— About this task —
Your answer should be the lines below from the one with "pixel 308 214" to the one with "pixel 139 130", both included, given again exactly and with nothing added.

— Provided records —
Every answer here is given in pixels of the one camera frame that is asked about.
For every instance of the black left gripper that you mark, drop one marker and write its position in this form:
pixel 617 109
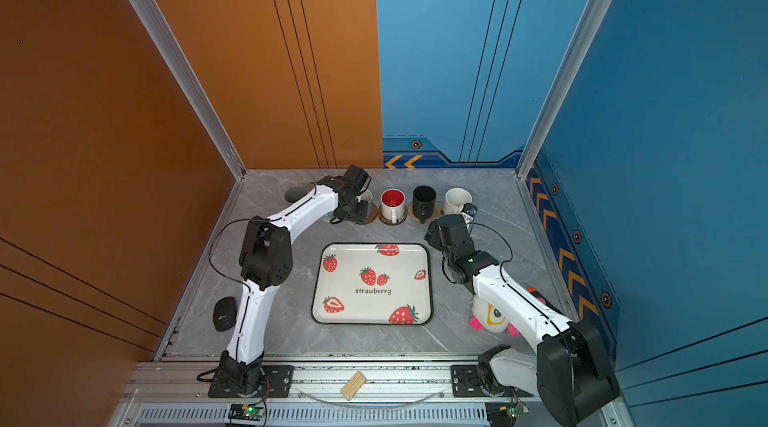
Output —
pixel 362 216

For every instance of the rattan woven round coaster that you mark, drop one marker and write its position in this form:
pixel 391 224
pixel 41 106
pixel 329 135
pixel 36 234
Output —
pixel 411 215

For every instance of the aluminium front rail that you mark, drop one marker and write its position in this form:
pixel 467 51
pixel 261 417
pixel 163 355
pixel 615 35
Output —
pixel 390 380

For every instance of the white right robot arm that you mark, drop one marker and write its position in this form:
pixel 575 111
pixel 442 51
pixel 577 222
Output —
pixel 570 370

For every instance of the aluminium corner post left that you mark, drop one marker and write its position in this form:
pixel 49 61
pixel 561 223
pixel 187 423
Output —
pixel 165 41

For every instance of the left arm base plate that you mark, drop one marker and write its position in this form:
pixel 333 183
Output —
pixel 274 382

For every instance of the grey metal mug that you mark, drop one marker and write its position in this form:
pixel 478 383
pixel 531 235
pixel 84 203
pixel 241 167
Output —
pixel 296 193

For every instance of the dark brown wooden round coaster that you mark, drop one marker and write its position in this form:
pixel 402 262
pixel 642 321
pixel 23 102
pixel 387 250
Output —
pixel 385 221

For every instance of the red inside white mug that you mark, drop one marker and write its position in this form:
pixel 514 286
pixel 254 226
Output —
pixel 393 204

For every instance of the black computer mouse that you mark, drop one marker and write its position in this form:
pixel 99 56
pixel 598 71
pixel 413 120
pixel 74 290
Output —
pixel 224 315

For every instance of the aluminium corner post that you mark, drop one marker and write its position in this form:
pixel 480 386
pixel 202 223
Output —
pixel 165 41
pixel 583 36

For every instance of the green circuit board left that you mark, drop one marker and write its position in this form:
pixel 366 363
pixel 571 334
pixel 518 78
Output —
pixel 249 414

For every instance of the small wooden block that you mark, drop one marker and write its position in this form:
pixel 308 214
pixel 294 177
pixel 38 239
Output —
pixel 353 386

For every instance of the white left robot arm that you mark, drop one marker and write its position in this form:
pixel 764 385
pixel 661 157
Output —
pixel 266 261

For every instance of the colourful plush toy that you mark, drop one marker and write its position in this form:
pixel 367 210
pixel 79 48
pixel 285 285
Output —
pixel 485 317

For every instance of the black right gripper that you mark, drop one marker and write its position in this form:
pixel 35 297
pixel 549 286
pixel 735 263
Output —
pixel 434 233

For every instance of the white strawberry pattern tray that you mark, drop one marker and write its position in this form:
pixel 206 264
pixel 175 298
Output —
pixel 373 284

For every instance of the black mug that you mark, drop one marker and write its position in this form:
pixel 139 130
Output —
pixel 423 203

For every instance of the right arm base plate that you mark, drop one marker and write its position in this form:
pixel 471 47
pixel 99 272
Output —
pixel 478 381

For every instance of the aluminium corner post right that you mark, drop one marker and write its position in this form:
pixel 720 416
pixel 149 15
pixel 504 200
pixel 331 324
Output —
pixel 583 36

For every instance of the circuit board right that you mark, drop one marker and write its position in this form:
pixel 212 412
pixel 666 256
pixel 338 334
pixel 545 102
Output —
pixel 504 415

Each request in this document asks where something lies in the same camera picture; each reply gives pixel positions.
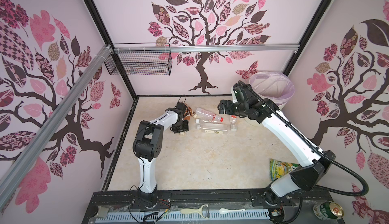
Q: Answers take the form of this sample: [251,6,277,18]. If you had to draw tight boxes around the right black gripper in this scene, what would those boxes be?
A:
[216,100,246,118]

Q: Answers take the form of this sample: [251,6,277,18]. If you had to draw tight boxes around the white red label bottle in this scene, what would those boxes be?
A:
[230,115,238,132]

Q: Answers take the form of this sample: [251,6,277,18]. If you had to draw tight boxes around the clear rectangular green label bottle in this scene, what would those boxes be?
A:
[197,123,228,135]

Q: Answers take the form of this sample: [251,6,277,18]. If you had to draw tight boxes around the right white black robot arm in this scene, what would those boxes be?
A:
[217,81,335,206]

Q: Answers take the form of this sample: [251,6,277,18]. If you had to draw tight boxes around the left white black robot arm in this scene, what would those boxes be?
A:
[133,102,189,204]

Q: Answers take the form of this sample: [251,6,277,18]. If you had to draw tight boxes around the cream trash bin purple liner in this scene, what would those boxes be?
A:
[246,71,295,110]

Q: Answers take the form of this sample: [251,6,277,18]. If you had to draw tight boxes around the clear white cap bottle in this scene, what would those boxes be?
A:
[196,118,221,124]

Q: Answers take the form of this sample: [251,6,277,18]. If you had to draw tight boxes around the clear bottle red cap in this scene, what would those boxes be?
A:
[195,107,224,122]

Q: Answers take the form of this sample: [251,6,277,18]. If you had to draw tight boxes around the green snack packet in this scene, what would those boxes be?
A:
[269,159,299,181]

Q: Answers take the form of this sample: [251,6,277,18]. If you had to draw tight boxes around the cream vegetable peeler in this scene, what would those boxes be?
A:
[180,204,210,219]

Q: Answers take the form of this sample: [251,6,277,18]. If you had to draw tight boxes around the white plastic spoon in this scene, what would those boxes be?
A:
[219,208,246,215]

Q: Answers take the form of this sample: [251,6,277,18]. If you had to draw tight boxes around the green beverage can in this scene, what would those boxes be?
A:
[313,201,344,221]

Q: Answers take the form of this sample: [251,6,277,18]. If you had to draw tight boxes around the black wire wall basket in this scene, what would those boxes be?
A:
[104,42,173,76]

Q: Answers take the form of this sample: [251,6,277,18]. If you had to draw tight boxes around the aluminium frame bar back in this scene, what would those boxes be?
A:
[114,44,300,53]

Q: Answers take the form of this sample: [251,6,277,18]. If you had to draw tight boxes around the aluminium frame bar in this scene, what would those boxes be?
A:
[114,44,300,53]
[1,45,112,208]

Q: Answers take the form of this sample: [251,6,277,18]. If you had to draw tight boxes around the white slotted cable duct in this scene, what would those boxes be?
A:
[93,209,270,224]

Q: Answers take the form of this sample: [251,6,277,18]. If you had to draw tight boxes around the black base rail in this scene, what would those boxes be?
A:
[87,189,333,211]

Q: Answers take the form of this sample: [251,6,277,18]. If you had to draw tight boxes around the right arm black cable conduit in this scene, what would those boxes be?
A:
[238,80,370,197]

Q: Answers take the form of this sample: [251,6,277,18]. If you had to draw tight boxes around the aluminium frame bar left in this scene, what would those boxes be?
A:
[1,45,112,208]

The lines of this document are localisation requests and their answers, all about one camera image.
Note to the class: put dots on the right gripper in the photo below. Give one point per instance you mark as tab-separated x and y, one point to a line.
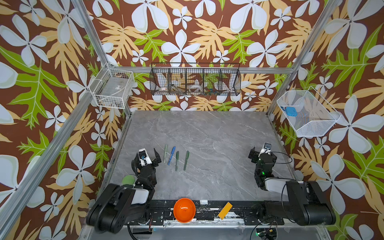
263	157

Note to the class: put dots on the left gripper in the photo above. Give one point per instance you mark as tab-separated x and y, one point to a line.
154	163

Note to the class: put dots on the blue pen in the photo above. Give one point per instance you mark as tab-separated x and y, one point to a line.
170	159

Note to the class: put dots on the light green pen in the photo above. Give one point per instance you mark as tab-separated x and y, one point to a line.
165	154

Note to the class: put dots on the dark green pen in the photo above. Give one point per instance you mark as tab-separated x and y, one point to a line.
176	166
185	164

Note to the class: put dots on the dark green pen cap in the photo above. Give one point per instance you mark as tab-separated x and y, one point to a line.
187	155

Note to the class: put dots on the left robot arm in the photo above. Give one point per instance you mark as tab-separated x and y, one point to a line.
119	205

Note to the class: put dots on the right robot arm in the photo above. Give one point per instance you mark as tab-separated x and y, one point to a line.
303	203

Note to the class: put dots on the orange bowl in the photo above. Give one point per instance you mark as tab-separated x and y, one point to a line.
184	210

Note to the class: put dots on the blue object in basket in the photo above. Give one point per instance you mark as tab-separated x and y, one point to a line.
291	112

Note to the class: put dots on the yellow block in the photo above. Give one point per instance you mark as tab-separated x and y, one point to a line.
226	209

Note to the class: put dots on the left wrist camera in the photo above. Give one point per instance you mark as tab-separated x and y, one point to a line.
144	158

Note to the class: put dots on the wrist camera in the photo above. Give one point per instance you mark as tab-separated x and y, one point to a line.
144	158
266	149

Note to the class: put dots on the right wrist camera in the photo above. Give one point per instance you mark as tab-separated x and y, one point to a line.
266	149

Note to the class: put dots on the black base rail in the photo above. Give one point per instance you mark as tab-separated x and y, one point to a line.
242	213

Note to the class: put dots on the white wire basket right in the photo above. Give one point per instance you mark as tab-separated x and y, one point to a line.
316	116

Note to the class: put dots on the white wire basket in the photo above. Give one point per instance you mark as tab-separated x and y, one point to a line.
112	87
316	116

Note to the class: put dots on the black wire basket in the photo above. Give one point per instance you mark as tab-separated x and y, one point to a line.
208	79

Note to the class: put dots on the white wire basket left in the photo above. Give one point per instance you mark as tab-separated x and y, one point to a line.
112	87

— Result for this task —
pixel 308 214
pixel 294 177
pixel 38 239
Output —
pixel 353 386

For every instance of the white left robot arm that you mark, drop one marker and write its position in this form:
pixel 764 385
pixel 661 157
Output —
pixel 266 261

For every instance of the colourful plush toy that you mark, drop one marker and write its position in this form:
pixel 367 210
pixel 79 48
pixel 285 285
Output —
pixel 485 317

For every instance of the black right gripper that you mark, drop one marker and write its position in this form:
pixel 35 297
pixel 549 286
pixel 735 263
Output —
pixel 434 233

For every instance of the white strawberry pattern tray that you mark, drop one marker and write its position in this form:
pixel 206 264
pixel 175 298
Output —
pixel 373 284

For every instance of the black mug that you mark, drop one marker and write its position in this form:
pixel 139 130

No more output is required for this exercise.